- _Exercise description_
If a line in the data holds "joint", copy that line out in full.

BEGIN

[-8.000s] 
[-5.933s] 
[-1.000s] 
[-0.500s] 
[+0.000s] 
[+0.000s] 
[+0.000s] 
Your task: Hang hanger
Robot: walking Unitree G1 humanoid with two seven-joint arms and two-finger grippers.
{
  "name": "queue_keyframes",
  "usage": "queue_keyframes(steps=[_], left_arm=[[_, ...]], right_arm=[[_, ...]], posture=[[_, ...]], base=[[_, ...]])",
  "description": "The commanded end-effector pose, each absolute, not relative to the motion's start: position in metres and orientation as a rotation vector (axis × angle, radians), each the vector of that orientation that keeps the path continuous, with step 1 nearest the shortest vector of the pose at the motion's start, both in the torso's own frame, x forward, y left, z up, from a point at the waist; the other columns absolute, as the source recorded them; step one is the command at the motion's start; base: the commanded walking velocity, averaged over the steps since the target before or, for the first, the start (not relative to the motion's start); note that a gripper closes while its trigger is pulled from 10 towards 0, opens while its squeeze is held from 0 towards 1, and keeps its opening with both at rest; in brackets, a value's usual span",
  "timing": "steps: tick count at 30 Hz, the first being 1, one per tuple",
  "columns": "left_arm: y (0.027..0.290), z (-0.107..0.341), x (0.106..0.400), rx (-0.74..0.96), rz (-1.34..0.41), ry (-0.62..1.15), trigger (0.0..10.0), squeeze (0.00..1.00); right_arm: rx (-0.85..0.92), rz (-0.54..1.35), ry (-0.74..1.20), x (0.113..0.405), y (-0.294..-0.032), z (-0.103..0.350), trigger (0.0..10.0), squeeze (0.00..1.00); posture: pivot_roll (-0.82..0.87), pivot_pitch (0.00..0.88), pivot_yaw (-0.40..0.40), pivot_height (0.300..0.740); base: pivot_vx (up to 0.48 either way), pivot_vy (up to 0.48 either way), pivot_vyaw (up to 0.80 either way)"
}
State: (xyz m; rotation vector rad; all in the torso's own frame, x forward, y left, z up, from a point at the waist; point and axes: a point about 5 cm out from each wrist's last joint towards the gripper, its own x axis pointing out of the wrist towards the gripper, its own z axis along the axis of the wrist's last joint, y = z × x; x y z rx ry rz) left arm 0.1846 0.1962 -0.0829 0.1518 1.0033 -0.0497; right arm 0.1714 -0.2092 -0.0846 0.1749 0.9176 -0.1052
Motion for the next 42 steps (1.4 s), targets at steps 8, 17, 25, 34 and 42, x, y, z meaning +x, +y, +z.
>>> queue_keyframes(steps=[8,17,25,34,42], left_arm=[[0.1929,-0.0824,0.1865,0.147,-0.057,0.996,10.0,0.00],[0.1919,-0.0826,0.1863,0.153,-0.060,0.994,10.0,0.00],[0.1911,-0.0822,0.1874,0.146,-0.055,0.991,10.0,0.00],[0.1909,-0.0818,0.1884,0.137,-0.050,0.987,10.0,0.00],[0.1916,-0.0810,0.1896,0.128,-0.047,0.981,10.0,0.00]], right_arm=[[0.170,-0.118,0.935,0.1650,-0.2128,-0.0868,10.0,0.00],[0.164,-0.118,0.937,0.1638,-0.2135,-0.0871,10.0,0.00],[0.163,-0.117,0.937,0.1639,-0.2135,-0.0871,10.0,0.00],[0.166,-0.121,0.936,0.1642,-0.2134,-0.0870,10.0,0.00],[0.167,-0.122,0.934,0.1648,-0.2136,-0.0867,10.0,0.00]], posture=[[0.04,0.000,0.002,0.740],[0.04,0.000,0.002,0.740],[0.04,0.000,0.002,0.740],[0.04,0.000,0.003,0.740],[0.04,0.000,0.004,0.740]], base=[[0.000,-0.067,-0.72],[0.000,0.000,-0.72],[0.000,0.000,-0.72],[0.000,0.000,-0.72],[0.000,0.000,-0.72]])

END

- _Answer below_
Robot: walking Unitree G1 humanoid with two seven-joint arms and two-finger grippers.
State: (xyz m; rotation vector rad; all in the torso's own frame, x forward, y left, z up, from a point at the waist; point and axes: a point about 5 cm out from each wrist's last joint towards the gripper, its own x axis pointing out of the wrist towards the gripper, its own z axis along the axis of the wrist's last joint, y = z × x; x y z rx ry rz) left arm 0.1846 0.1962 -0.0829 0.1518 1.0033 -0.0497; right arm 0.1714 -0.2092 -0.0846 0.1749 0.9176 -0.1052

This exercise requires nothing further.